Rather than tilling soil I layered organic material on top of the grass, starting with layers of newsprint to smother the no longer wanted turf. On top of the papers I spread compost we had accumulated from organic kitchen waste (we have three black trash cans we rotate through for this purpose) and from the bottom of a yard waste debris pile. Then on top of that I layered 6 to 8 inches of grass clippings graciously supplied by a neighbor who bags his grass in the spring and de-thatches his sod. Then I watered the layers down giving them an opportunity to compact a bit.
To transplant seedlings (e.g., tomato and pepper plants started indoors) I spaded small holes through the mulch layers and poked through the newspaper. To plant seeds the first year (e.g., broccoli and radishes) I cut away sections of newspaper and bought a few bags of top soil to layer over the seeds (this later step is not needed in subsequent years). Over the summer as much of the mulch decomposed. I supplemented it to keep control weed growth and maintain soil moisture, using grass clippings that commercial lawn crews working our neighborhood were happy to share. This spring I repeated with new layers of compost and clippings. When this process is repeated enough years the timbers will frame a highly fertile raised garden bed.
|Doubled plot, August, 2015|
We are fortunate to have fertile soil up our end of the Gallitan valley, and by our method of building up the soil it is sure to remain so. I use no fertilizer or chemicals whatsoever on the garden. My methods don't come from a trendy book or emanate from a cause, but are about as natural and organic as you can get.
|2015 cucumber and tomato crops -- click to enlarge and see|
a rabbit friend, in the grass, upper left hand corner.
Our two new crops in 2015 are the cucumbers and asparagus. We planted asparagus from seed, the result being a half dozen small bushy plants. The gardening literature cautions there will be no edible crop the first year. In view of how small our plants are we will be pleased and a bit surprised if our maiden plants survive the winter.

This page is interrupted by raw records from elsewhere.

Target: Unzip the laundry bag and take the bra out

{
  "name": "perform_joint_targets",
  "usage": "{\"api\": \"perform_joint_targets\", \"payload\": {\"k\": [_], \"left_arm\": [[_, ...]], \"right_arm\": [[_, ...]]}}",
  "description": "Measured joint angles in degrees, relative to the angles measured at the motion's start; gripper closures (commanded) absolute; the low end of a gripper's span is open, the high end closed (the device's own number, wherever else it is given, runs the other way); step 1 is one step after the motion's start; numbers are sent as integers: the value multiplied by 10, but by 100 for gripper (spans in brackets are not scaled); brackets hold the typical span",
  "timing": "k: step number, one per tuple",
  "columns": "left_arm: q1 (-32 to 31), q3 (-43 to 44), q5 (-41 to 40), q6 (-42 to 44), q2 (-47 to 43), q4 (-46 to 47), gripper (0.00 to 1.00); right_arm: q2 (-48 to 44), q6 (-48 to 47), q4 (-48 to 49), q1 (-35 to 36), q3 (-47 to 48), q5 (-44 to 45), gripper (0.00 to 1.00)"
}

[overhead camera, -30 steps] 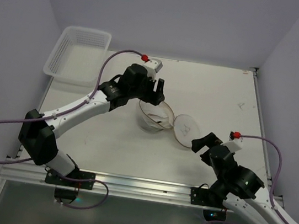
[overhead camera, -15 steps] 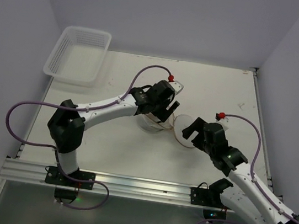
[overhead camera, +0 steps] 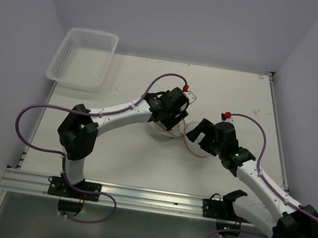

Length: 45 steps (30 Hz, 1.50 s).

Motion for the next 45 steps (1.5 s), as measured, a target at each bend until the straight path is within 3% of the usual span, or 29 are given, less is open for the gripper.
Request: {"api": "perform_joint_targets", "payload": {"k": [6, 8, 13, 14, 21, 24, 26, 27, 29, 30, 33, 45], "left_arm": [[0, 0, 1, 12, 11, -4, 53], [0, 0, 1, 13, 12, -4, 69], [0, -1, 1, 19, 12, -4, 90], [0, -2, 1, 19, 12, -3, 99], [0, -30, 7, 23, 10, 9, 100], [0, -43, 13, 23, -1, 15, 100], [0, -54, 18, 23, -16, 22, 100], [0, -59, 21, 22, -25, 27, 100], [0, -69, 28, 18, -48, 34, 100], [0, -73, 31, 17, -58, 38, 100], [3, -93, 47, 6, -100, 58, 100], [109, -173, 247, -101, -241, 200, 100]], "right_arm": [[49, -9, 30, -11, 6, -14, 5], [65, -11, 40, -14, 10, -19, 6], [111, -11, 59, -17, 36, -36, 8], [120, -11, 64, -17, 43, -42, 8], [191, -11, 96, -17, 80, -66, 11], [221, -11, 109, -17, 87, -78, 19], [236, -12, 113, -17, 88, -87, 32], [243, -11, 116, -17, 88, -91, 47], [249, -12, 120, -17, 88, -95, 63], [250, -10, 121, -17, 88, -96, 79], [250, -12, 131, -17, 86, -99, 98], [235, -24, 137, -17, 79, -100, 100]]}}
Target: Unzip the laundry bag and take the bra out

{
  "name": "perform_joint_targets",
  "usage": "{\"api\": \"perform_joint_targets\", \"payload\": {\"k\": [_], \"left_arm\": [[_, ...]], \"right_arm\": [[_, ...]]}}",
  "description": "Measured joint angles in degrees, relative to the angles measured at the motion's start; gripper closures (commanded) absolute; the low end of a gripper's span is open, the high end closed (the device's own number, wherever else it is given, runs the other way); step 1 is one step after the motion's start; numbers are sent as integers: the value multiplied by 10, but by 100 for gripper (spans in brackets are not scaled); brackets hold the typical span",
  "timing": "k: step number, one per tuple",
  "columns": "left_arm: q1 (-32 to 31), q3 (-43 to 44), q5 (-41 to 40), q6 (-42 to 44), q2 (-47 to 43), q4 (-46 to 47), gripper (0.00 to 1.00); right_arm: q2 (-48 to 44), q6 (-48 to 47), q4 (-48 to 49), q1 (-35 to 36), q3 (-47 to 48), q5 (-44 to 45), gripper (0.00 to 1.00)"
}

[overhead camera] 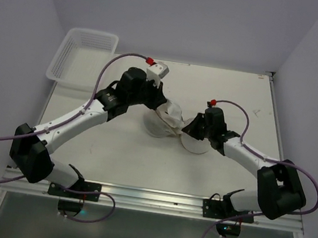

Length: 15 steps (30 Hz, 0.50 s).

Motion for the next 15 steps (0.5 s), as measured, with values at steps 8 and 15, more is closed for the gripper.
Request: {"api": "perform_joint_targets", "payload": {"k": [8, 15], "left_arm": [[56, 14, 109, -106, -39, 144, 100], [72, 18, 179, -233, -40, 314, 100]], "right_arm": [[-4, -10, 3, 0, 0, 1, 100], [-6, -21, -2, 0, 2, 7, 100]]}}
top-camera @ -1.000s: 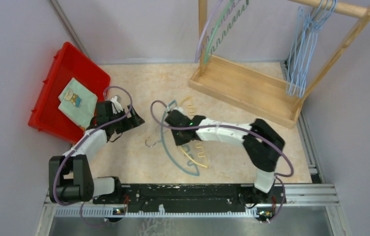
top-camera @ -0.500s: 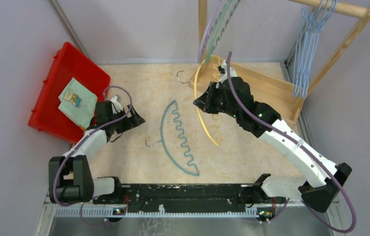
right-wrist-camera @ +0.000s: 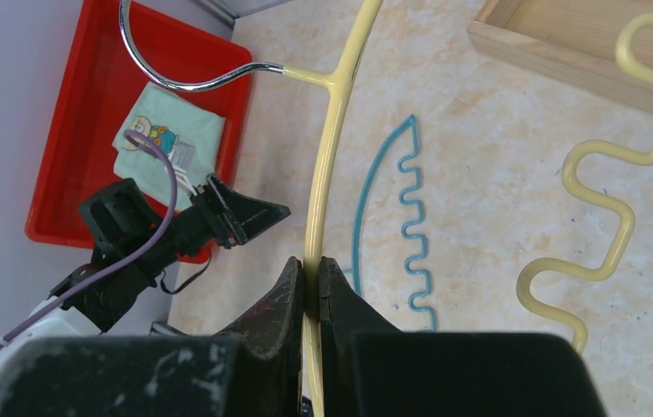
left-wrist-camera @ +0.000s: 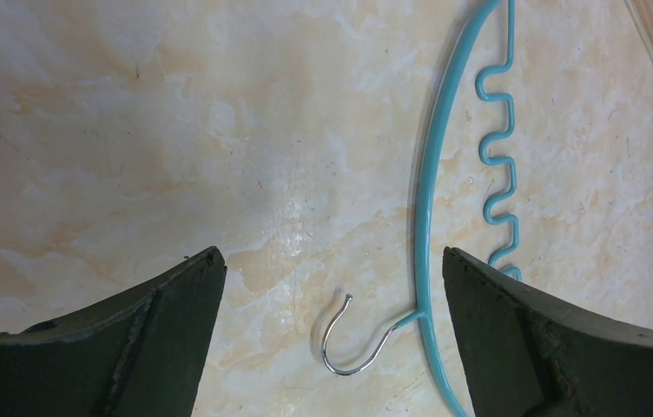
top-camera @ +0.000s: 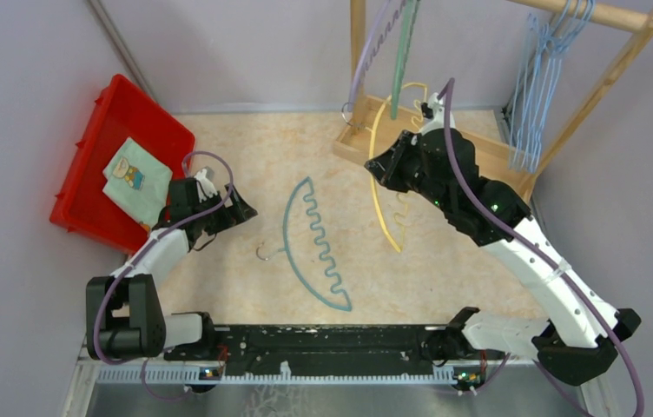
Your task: Organize the hangers
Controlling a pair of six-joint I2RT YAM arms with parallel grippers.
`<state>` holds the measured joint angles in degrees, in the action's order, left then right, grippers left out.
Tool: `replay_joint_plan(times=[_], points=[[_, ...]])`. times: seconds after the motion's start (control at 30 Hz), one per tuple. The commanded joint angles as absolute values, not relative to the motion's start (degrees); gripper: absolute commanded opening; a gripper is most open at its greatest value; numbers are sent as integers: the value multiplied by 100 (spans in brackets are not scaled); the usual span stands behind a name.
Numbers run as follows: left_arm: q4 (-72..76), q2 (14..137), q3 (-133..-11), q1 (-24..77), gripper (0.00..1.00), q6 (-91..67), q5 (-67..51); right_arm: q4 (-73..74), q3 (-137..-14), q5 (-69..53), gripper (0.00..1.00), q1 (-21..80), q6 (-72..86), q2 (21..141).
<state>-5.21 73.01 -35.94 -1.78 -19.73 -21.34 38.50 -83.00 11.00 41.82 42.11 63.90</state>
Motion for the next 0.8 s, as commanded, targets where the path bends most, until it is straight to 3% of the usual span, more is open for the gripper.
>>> replay_joint_plan(times=[0.0, 0.43, 0.77], points=[[-358, 7272, -3524, -223, 100, -2026, -2282, 3771, -8526, 1441, 0, 4143, 4234, 6001], [-359, 7248, -3507, -227, 100, -2043, -2329, 3832, -7691, 1152, 0, 4140, 4651, 5584], [-324, 7285, -3489, -215, 100, -2079, -2371, 4278, -7847, 1601, 0, 4140, 4722, 4926]])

|Simmering home-made spaghetti sauce on top of our Jenn Air range.|
Last year, I grew long season tomatoes and not a one of them was picking red before our first frost -- actually a hard freeze, indicated by overnight lows of 28 degrees on September 11th and 22 degrees on the 12th (see weather calendar below). But not to worry. Knowing the freeze was coming I bagged and boxed all of the green tomatoes during the daylight hours of September 11. I wrapped the tomatoes in newsprint and stored in boxes in the basement. I pulled out the about half that had ripened in 10 days for making the first batch of spaghetti sauce (we freeze what is not consumed in the first week in meal sized bags) and the other half about 10 days after that, with no more than ten percent of crop going bad along the way.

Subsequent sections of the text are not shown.